The 4th graders in the English class. 
A view from my office window in the winter time.

Its snowing at school!


My experience at elementary school has been hugely different. Everything is bright, colourful and optimistic. Nobody has pimples or hormonal mood swings. Little ones are easier to impress. When I see students on the street or in the grocery store, they come running up to me and eagerly point me out to their parents. Very different from the awkward nod and immediate change of direction away from the teacher that I so often experience previously.

Teaching the 4th graders

Some of my best moments of the last couple of month have been witnessing the cuteness and enthusiasm of my kiddies. One of my favourite days was doing a optional English camp in the vacation with the 3rd, 4th, 5th and 6th  grade students. On a particularly cold and snowy day we made pancakes with the students. 
It was carnage. Complete carnage. 
The students were throwing pancake batter around and kept dropping eggs all over the floor. When they left it looked like a fierce battle had taken place in the Science room.  I saw a perfectly normal grade 4 go nuts after he tilted his head back and squeezed 3/4 of a bottle of syrup into his mouth. My co teacher and I just smiled and sent him on his way, his sugar high could be his mothers problem. Either way making pancakes was a great success.

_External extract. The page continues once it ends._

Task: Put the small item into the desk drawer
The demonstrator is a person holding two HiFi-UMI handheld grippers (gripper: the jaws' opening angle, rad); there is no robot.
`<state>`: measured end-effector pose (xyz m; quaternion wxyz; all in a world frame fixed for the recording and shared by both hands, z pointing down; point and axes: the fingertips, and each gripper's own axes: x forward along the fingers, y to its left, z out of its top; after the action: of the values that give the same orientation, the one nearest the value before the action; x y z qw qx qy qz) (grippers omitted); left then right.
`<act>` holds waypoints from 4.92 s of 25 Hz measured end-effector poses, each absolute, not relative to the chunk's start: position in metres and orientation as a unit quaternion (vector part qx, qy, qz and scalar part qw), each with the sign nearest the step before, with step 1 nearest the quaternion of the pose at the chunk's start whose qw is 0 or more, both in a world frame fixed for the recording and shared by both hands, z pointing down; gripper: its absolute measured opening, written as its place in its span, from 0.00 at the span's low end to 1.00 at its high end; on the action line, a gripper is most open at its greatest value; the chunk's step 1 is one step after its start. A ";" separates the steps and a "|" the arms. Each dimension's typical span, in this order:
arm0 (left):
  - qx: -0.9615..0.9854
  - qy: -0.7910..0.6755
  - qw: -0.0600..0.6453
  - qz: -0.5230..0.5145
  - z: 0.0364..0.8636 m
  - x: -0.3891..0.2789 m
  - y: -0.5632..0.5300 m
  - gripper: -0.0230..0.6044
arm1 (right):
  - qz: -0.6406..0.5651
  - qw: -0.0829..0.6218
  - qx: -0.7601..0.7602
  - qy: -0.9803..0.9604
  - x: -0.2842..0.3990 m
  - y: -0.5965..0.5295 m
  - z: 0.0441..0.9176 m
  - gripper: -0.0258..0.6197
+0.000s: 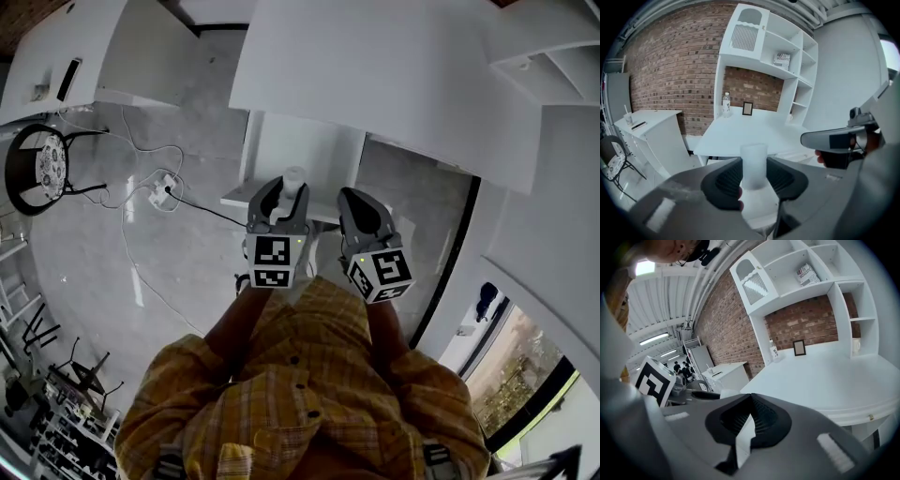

We had a pancake stack competition and the principal picked the best stack. 

The pancake stack teams.
pancake making.
"Give me Sugar!!!"

One of the best parts of my job is going to Kindergarten on a Wednesday. I've had a lot of fun teaching the kindies basic things like, fruit, weather and moods.  The particular class that I've loved to teach over the last semester was the three year old's. Because at 3, they are still learning their own language, never mind mine. Basically the 8 of them would sit together and try and figure out what they hell I was saying. I couldn't understand any of their debate but I would see one of the 3 year old's take charge and make announcement to the group. This dominant little character had obviously made a class decision about what they needed to do. This often resulted in everyone getting up and running to the back when I had actually asked them to put their hands on their heads. I normally have no choice but to just laugh and say "Good job".

The Kindies
Nambu's annual sports day was pretty interesting. They hired out the local city stadium and had a bunch games. It was very unlike any of the of sports day I have seen at home. One game that I found hilarious to watch was where the kids had to stuff blown up balloons in a giant clear bag and get it to stand up straight. The first team to do this was the winners. I have never seen so many little voices screaming and grabbing at balloons. Even at 10 - it is a fight to the death to get all the balloons in.

The blue team and the white team.. races to stuff and collect all the balls.